*About this exercise:*
Quote exactly the lines running from the line with "Look at the photo above. For each instance of the teal" to the end of the entries, including both, and nothing else.

================================

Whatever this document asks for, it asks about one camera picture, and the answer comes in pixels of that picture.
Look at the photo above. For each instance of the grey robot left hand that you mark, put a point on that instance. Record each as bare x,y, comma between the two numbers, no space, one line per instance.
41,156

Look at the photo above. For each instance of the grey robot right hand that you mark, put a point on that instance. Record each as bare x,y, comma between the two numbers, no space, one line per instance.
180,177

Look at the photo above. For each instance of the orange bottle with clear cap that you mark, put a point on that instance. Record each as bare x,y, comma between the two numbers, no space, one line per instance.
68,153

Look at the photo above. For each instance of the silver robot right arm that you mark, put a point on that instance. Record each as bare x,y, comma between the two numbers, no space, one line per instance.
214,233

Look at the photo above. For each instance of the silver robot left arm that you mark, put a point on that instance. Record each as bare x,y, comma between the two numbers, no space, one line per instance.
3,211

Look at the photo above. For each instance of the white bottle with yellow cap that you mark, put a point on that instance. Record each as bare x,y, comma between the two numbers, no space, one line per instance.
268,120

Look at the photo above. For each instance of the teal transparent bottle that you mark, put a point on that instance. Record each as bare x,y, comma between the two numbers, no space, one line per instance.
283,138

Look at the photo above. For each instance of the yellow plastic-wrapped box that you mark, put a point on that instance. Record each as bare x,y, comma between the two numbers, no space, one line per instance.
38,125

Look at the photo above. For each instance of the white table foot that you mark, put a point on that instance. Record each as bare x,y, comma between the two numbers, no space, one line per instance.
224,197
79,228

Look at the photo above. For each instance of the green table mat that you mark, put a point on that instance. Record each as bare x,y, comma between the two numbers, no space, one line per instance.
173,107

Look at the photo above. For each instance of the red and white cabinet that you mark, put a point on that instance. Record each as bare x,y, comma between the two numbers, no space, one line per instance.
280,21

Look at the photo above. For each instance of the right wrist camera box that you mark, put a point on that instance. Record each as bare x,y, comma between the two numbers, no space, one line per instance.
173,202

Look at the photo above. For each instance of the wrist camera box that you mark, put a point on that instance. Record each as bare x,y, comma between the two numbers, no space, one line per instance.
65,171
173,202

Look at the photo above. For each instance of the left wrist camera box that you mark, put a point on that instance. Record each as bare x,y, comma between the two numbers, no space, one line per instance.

================================

*Response to the task:*
Look at the photo above. For each instance of the teal transparent bottle that you mark, put a point on that instance. Record each as bare x,y, comma between the two numbers, no space, one line per instance.
283,138

Look at the photo above. For each instance of the yellow plastic-wrapped box that you mark, put a point on that instance. Record each as bare x,y, comma between the two numbers, no space, one line per instance.
38,125

Look at the photo above. For each instance of the white table foot that you mark, put a point on that instance. Record each as bare x,y, comma between the two numbers, no space, one line per instance.
224,197
79,228

Look at the photo above. For each instance of the green table mat that you mark, put a point on that instance. Record each as bare x,y, comma between the two numbers, no space, one line per instance.
173,107

Look at the photo above. For each instance of the red and white cabinet that you mark, put a point on that instance. Record each as bare x,y, comma between the two numbers, no space, one line per instance.
280,21

Look at the photo above. For each instance of the right wrist camera box that you mark, put a point on that instance. Record each as bare x,y, comma between the two numbers, no space, one line per instance.
173,202

Look at the photo above. For each instance of the wrist camera box that you mark, put a point on that instance. Record each as bare x,y, comma between the two numbers, no space, one line per instance.
65,171
173,202

Look at the photo above. For each instance of the left wrist camera box that you mark, put a point on that instance. Record each as bare x,y, comma between the two numbers, no space, one line per instance.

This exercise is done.